TensorRT Parallel Inference /concurrent inferecing

Hello,
I want to achieve parallel inference on two Tensor RT engine. Could someone please point to documentation/ sample code?

Eg. Engine 1 takes 30 ms and Engine 2 takes 30 ms. I want to create a multi-threaded pipeline where both threads run simultaneously and execute in 30 ms.

Right now, i have created 2 threads with different execution context. The GPU execution is not happeneing in parallel.

TensorRT Version: 7.0.0-1+cuda10.0
GPU Type: RTX 2060
Nvidia Driver Version:
CUDA Driver Version / Runtime Version 10.2 / 10.0
CUDA Capability Major/Minor version number: 7.5
CUDNN Version: -
Operating System + Version: Ubuntu 18.04.4 LTS
Python Version (if applicable): Python 3.6

Screenshot of visual profiler:

Figured out the issue with concurrent execution. We were using trt in sync mode with default stream which was blocking the other context.

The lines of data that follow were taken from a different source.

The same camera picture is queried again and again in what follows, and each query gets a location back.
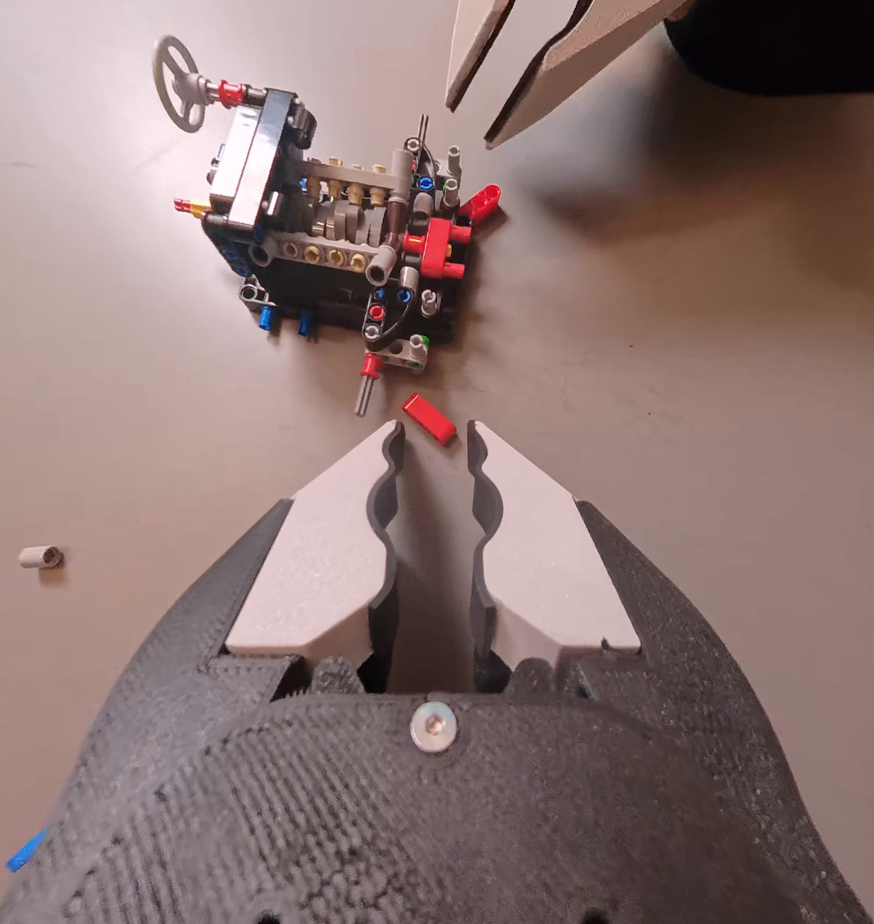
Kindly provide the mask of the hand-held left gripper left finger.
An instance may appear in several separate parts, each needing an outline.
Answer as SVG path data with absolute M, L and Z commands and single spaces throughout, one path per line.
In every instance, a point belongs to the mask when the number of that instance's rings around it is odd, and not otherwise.
M 343 657 L 389 673 L 398 627 L 397 513 L 405 427 L 389 421 L 292 498 L 225 646 L 238 656 Z

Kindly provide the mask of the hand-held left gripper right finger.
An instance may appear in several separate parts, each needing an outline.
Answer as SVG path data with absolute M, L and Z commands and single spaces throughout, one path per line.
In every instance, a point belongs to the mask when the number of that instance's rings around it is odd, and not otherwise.
M 467 424 L 477 663 L 636 654 L 641 641 L 573 495 L 485 423 Z

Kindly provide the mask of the blue lego pin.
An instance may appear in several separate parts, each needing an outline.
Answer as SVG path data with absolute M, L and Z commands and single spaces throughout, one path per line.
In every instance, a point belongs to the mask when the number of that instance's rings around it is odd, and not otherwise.
M 17 849 L 15 853 L 5 861 L 5 868 L 7 871 L 15 873 L 21 870 L 36 853 L 38 847 L 48 835 L 48 832 L 49 830 L 47 828 L 39 831 L 36 835 L 27 840 L 23 846 Z

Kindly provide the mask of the lego car chassis assembly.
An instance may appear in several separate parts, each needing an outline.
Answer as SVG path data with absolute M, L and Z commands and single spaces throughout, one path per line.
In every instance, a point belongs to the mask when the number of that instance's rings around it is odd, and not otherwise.
M 200 223 L 239 277 L 261 330 L 276 333 L 291 319 L 304 337 L 323 326 L 359 333 L 363 417 L 384 366 L 421 372 L 431 348 L 454 339 L 477 227 L 456 217 L 465 203 L 459 148 L 431 155 L 422 116 L 388 166 L 308 158 L 316 121 L 296 93 L 209 80 L 174 36 L 158 41 L 152 73 L 184 132 L 198 132 L 213 104 L 234 112 L 208 197 L 175 199 L 177 212 Z

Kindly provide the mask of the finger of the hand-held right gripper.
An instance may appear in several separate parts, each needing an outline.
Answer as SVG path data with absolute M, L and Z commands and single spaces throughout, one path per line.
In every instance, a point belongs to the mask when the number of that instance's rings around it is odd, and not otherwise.
M 579 2 L 566 25 L 534 55 L 485 135 L 490 151 L 567 101 L 658 23 L 676 21 L 690 1 Z
M 512 11 L 513 1 L 457 3 L 445 91 L 445 106 L 455 112 Z

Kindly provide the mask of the red lego beam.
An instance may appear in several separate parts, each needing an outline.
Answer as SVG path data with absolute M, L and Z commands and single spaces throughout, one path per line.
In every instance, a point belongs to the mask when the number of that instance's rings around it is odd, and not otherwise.
M 411 394 L 403 402 L 402 410 L 443 447 L 449 446 L 457 436 L 454 422 L 420 393 Z
M 497 184 L 489 184 L 458 207 L 456 217 L 475 227 L 486 222 L 499 212 L 502 190 Z

After running it in async with a different context, we did not get any performance gain. ie. each context took 30 ms and running it sequentially resulted in 60ms,

Concurrent running takes 60 ms for each context.

Hi @avra,
Kindly refer to the below link for your reference.
https://docs.nvidia.com/deeplearning/tensorrt/best-practices/index.html#streaming
https://developer.download.nvidia.com/CUDA/training/StreamsAndConcurrencyWebinar.pdf

Thanks!

Hello @AakankshaS
Thanks for sharing the resources. Following them, we were able to get the 2 contexts running concurrently. However we did not get any performance benifit.
When we run only 1 context it takes ~30 ms and compute utilization is 45%.

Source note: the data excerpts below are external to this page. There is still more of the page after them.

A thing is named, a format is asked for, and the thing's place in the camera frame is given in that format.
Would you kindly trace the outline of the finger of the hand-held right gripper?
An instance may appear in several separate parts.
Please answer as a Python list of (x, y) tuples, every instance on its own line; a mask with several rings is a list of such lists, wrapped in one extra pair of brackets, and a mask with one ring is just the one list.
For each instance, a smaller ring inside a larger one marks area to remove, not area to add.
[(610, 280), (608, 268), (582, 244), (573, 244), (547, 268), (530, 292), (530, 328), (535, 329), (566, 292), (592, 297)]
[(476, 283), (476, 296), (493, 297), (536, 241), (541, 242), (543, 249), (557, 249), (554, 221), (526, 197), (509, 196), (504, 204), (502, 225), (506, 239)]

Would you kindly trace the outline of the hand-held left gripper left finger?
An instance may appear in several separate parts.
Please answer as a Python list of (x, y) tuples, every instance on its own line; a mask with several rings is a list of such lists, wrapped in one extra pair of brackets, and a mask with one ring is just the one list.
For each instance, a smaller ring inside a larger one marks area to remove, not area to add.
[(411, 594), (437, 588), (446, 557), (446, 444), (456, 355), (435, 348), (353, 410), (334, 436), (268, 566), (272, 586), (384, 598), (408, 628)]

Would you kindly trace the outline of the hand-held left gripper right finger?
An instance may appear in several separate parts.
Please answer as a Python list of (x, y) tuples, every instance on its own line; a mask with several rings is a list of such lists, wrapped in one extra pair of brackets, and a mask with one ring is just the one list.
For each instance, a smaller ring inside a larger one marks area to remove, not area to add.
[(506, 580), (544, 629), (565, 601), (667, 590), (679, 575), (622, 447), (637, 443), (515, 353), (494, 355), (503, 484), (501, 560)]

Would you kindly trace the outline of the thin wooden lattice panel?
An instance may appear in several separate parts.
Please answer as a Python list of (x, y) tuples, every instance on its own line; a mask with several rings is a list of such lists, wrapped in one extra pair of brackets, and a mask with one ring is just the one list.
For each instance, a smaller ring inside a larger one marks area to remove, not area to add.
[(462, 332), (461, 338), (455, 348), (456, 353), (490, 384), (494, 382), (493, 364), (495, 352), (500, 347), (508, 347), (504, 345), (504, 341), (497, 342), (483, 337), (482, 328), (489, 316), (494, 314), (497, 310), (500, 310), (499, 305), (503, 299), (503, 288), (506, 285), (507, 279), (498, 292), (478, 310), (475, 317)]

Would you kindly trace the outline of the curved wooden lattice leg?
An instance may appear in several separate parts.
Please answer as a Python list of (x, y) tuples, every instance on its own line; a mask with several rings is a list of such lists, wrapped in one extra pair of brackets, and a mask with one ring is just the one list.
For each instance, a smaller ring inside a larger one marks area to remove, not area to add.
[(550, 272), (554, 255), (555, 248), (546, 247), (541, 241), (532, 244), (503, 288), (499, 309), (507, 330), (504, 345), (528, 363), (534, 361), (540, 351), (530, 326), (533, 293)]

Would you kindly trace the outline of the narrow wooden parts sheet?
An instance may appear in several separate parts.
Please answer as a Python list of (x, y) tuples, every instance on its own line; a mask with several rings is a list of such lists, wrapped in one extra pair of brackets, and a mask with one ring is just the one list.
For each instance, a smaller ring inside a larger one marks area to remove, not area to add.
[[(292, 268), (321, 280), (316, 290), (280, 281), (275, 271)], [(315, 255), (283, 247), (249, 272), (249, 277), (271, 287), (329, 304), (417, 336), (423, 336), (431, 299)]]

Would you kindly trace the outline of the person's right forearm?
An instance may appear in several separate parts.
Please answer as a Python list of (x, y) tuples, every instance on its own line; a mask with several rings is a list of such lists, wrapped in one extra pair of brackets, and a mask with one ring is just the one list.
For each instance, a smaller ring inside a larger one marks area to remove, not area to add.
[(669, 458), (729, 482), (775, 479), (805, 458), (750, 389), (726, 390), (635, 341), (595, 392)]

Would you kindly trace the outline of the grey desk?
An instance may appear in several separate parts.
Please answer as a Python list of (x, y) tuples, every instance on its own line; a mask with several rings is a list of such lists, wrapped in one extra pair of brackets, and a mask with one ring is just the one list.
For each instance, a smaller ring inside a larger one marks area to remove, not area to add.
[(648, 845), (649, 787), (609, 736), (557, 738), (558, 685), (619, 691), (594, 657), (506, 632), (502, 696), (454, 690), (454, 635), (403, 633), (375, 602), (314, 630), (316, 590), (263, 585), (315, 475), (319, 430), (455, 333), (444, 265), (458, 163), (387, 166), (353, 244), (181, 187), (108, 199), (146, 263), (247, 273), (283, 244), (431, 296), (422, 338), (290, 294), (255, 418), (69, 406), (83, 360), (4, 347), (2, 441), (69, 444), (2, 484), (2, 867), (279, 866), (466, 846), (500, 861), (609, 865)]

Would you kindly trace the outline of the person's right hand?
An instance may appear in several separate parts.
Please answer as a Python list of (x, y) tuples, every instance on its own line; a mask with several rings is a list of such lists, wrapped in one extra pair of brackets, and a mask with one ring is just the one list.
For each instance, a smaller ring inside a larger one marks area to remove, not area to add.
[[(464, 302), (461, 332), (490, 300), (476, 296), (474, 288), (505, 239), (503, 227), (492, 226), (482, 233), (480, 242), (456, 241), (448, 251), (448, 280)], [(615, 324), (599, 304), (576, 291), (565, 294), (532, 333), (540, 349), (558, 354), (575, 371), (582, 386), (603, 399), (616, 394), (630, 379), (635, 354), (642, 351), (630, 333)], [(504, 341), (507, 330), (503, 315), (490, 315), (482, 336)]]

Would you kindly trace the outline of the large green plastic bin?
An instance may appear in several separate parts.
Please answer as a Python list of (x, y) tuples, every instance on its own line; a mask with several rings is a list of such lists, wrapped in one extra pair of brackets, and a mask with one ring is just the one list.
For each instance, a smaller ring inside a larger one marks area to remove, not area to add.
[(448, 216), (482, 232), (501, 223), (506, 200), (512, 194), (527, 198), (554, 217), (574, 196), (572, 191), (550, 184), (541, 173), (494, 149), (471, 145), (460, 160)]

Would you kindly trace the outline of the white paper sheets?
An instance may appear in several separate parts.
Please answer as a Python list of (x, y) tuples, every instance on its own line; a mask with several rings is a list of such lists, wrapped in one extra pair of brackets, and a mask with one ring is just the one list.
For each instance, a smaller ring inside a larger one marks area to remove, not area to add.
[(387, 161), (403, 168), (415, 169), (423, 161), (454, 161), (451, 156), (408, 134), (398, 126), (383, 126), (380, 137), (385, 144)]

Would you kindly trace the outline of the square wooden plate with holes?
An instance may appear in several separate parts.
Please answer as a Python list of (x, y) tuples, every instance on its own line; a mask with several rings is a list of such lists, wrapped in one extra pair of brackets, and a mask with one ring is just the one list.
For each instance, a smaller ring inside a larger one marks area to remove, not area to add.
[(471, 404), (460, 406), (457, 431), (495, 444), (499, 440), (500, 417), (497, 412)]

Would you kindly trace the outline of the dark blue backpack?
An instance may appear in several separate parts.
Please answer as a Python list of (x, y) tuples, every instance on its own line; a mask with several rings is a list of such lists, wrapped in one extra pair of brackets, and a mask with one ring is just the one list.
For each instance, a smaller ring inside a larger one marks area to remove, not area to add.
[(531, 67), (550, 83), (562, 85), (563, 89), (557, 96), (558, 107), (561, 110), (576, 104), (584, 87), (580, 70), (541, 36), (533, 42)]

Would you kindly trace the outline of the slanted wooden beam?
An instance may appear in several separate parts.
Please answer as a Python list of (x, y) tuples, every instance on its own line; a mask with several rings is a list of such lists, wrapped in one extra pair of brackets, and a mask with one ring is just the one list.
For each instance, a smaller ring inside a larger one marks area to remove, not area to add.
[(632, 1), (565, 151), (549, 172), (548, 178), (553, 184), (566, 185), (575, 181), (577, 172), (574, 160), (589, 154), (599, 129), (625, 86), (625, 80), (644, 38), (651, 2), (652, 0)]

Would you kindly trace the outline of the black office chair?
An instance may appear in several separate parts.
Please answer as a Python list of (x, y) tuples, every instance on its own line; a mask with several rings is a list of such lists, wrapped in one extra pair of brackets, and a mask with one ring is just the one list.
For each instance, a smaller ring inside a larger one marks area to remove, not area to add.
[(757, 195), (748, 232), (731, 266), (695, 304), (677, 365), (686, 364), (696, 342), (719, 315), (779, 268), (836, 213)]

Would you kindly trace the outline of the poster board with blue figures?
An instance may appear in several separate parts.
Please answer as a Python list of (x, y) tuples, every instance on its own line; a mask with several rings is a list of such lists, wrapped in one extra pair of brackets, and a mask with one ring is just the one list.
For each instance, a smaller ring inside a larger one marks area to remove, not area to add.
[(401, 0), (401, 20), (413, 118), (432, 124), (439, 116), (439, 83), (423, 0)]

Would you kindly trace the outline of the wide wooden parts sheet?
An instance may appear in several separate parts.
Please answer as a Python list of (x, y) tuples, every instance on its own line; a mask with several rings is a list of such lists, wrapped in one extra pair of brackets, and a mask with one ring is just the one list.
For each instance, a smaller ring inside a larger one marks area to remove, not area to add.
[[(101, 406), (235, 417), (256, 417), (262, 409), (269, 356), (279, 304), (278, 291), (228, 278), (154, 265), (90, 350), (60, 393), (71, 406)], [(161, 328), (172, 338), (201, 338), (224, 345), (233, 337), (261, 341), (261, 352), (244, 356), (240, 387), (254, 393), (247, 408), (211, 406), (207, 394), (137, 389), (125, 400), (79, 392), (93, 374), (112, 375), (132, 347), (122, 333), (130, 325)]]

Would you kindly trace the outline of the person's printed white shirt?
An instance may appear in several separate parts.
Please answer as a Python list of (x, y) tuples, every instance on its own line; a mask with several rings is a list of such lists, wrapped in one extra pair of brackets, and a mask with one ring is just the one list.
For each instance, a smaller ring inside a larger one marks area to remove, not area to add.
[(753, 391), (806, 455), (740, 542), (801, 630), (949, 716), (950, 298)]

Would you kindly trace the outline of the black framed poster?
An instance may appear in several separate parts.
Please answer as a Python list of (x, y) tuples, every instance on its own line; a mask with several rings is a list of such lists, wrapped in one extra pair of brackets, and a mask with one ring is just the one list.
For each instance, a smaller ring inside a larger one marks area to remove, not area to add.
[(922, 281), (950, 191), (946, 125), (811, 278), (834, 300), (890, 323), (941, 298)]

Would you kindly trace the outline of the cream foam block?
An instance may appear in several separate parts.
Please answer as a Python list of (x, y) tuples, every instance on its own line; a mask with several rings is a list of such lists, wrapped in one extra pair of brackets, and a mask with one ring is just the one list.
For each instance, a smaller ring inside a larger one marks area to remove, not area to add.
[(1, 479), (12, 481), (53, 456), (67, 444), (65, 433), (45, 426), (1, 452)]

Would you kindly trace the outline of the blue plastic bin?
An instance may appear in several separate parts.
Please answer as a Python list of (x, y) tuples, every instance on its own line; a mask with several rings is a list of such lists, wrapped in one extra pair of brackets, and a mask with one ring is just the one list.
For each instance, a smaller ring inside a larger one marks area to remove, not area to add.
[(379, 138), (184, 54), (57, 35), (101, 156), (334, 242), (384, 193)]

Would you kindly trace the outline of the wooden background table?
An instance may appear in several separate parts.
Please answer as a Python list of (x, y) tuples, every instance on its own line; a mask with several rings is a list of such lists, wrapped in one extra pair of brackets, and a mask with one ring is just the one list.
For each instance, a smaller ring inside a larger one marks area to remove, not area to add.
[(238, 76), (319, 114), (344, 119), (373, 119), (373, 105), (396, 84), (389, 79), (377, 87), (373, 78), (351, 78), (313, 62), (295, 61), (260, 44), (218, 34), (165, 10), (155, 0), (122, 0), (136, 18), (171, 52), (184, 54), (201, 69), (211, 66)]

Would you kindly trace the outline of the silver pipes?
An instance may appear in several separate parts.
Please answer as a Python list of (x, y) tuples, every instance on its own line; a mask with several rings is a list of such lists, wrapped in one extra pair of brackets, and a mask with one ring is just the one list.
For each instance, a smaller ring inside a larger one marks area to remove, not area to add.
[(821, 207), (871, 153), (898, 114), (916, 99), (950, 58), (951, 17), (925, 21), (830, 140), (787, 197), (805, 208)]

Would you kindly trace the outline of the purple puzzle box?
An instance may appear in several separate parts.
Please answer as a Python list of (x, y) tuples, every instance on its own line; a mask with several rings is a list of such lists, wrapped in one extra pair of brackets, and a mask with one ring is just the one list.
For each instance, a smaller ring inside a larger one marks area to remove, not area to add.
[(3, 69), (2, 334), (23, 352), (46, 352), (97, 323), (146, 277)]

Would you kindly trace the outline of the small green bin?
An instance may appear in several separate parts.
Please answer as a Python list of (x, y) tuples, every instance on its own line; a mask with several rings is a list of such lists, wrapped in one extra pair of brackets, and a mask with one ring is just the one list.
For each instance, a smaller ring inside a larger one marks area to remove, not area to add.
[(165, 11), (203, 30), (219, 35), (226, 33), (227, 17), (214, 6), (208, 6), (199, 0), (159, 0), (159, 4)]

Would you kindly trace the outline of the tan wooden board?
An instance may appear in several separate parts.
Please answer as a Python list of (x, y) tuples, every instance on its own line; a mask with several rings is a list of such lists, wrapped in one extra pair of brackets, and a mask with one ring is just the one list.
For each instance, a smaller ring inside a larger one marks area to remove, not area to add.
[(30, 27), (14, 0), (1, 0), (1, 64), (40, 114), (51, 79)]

When we run them concurrently I was expecting 2 contexts to take ~30ms with 90% overall utilization.
In reality, it’s taking 60ms.


What do you attribute this to? Is it due to GPU resources getting shared bw the two contexts? In Concurrent mode each context utilization drops to 40%

@AakankshaS can you please help me understand this?

Hi @avra,
The Engineering team is looking into this. Please allow us some time.
Thanks!

Hi Akansha,
Could you please give an update on this?

Hi @avra ,
For concurrent execution, you may look at the below link

Thanks!

hello, I want do the same things as you, and got the same problems. Are you implementing it finally?

hello, I want do the same things as you, and got the same problems. Are you implementing it finally?

Hi,
We have not implemented this with the required performance benefits.

From what I have understood this is a Cuda driver limitation. Once you create 2 contexts how that is serviced by the GPU depends on the scheduler. There is also a bunch of GPU arch limitations so little out-of-depth here.